It’s always time to drink coffee. Or is it?
If you’re used to gulping a gallon of coffee as soon as you jump out of bed, you might want to rethink your habits.
Let’s start with a bit of science.
We all have an internal biological clock, the circadian rhythm, which regulates our daily wake and sleep cycles. This clock is responsible for the release of cortisol, a hormone affecting our levels of alertness throughout the day. Cortisol has a peak around 8 to 9 a.m., effectively functioning as a natural alarm clock.
How does coffee keep us awake? Find out in this article about coffee and the brain!
Does caffeine help increase the effects of cortisol?
The answer is no. Drinking coffee during periods of high cortisol levels actually diminishes its effects and builds a greater tolerance for caffeine, so you need more and more to feel that energy boost.
What’s more is that, taken at cortisol peak times, caffeine interferes with the natural production of the hormone. You’ll end up increasingly relying on your cup of joe instead of your body’s own wake-up mechanism.
So, what is the best time to drink coffee?
Scientists have found that there are various times at which cortisol levels peak: between 8 and 9 a.m., between 12 and 1 p.m. and 5.30 to 6.30 p.m. So the best time to drink coffee to get a little energy lift would be in between these periods.
But what if you wake up really early or really late?
According to AsapScience, as soon as you wake up cortisol levels increase by 50%, thus it would be best to wait at least an hour after you get out of bed before your first cup.
And what time should you stop drinking coffee?
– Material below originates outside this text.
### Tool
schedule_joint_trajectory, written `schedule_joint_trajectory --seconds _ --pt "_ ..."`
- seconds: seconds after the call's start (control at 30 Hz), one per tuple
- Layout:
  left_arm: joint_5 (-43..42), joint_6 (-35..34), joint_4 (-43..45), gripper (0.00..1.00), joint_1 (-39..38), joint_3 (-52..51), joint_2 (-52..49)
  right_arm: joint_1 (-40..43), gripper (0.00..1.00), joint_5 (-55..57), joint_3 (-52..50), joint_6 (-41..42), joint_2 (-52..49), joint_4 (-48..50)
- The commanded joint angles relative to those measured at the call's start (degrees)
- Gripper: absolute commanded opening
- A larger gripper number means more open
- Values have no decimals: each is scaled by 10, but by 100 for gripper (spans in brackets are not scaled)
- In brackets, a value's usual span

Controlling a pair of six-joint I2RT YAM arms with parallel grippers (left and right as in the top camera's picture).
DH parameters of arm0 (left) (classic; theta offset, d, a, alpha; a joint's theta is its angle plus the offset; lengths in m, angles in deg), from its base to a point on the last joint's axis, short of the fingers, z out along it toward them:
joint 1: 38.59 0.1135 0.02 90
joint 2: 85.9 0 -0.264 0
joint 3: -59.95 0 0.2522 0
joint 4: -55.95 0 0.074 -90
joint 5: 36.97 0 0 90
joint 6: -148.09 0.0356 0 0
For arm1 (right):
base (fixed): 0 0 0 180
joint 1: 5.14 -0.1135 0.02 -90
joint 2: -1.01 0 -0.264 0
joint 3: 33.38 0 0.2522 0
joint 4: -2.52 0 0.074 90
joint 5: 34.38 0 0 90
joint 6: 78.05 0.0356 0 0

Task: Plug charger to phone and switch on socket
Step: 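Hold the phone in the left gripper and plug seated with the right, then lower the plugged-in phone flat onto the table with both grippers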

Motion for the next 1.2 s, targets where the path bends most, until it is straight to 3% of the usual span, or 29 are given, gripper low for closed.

Basically, your body is affected by caffeine up to 6 hours after you have last ingested it, even if you are not aware of it, and might disrupt your sleep. If you don’t want to toss and turn in your bed all night, I suggest you try to resist that sweet cup of temptation or switch to decaf in the afternoon.
Now you know:
- Wait at least an hour after waking up before drinking your first cup
- Take advantage of dips in cortisol levels for a little energy boost, so between 9.30 and 11.30 a.m. and 1.30 to 5 p.m.
- Hold off or switch to decaf in the afternoon for a good night sleep
So, have you been drinking your coffee wrong this whole time?